*Assignment:* Read through the lines below for the string "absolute" and copy each one that has it.

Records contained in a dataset
--- START ---

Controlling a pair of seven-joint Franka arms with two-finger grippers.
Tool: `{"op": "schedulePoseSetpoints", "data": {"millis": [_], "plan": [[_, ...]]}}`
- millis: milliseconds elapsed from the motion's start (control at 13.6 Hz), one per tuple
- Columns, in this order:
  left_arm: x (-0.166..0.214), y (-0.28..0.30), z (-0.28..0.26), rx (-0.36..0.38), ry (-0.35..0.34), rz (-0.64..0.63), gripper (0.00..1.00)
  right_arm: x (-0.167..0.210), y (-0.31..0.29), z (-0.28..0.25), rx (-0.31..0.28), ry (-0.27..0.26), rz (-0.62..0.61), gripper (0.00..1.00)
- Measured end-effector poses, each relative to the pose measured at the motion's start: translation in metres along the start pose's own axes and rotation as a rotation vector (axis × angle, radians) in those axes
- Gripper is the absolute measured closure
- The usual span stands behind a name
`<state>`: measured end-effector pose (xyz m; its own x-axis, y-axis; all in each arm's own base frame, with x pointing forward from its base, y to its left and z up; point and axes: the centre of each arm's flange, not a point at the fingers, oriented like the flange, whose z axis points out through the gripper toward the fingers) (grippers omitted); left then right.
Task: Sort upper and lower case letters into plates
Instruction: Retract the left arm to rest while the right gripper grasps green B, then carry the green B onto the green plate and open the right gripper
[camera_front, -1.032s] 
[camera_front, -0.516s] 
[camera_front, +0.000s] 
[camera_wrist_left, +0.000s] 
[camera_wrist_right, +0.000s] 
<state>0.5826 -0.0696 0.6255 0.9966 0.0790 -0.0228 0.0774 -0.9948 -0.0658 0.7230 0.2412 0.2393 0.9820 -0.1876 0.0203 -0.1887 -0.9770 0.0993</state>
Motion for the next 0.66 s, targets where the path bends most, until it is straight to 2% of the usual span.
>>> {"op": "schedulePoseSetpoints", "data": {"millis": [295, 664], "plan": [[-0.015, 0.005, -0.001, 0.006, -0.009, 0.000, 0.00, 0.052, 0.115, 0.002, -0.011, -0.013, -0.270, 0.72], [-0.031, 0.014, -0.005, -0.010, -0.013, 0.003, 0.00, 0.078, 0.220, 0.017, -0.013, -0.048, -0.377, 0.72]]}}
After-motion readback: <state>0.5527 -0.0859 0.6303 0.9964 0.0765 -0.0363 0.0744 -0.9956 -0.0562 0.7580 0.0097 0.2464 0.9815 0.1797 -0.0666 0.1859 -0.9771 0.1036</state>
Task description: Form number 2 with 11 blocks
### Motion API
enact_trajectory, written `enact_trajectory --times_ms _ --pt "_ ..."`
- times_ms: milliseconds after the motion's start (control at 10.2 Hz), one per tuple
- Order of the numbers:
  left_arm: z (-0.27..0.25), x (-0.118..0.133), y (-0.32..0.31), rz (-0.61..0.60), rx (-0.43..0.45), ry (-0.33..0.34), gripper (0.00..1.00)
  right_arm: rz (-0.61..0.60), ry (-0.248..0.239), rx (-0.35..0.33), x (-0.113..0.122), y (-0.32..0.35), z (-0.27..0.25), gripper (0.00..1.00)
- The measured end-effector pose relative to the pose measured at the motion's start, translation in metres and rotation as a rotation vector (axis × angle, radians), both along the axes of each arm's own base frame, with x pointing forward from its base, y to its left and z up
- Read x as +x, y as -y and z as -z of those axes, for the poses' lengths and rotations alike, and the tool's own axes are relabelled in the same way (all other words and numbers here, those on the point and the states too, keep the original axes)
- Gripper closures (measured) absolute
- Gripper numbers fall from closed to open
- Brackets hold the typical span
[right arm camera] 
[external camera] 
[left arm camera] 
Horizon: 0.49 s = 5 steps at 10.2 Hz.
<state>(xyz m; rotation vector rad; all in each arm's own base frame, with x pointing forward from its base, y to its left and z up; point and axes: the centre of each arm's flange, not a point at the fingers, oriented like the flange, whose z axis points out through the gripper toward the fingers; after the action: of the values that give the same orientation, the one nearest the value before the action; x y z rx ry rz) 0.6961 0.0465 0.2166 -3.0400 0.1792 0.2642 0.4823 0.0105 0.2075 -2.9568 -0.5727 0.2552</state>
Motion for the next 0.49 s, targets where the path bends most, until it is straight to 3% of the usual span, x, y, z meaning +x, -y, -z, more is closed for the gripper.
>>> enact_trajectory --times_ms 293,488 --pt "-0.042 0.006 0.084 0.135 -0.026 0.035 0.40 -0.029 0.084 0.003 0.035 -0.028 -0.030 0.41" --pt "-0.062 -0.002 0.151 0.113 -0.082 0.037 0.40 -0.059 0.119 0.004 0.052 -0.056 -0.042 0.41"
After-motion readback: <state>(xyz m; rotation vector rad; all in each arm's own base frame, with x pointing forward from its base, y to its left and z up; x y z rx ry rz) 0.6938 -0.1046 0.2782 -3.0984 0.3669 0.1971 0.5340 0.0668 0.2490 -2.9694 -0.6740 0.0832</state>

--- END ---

*Written answer:*
- Gripper is the absolute measured closure
- Gripper closures (measured) absolute

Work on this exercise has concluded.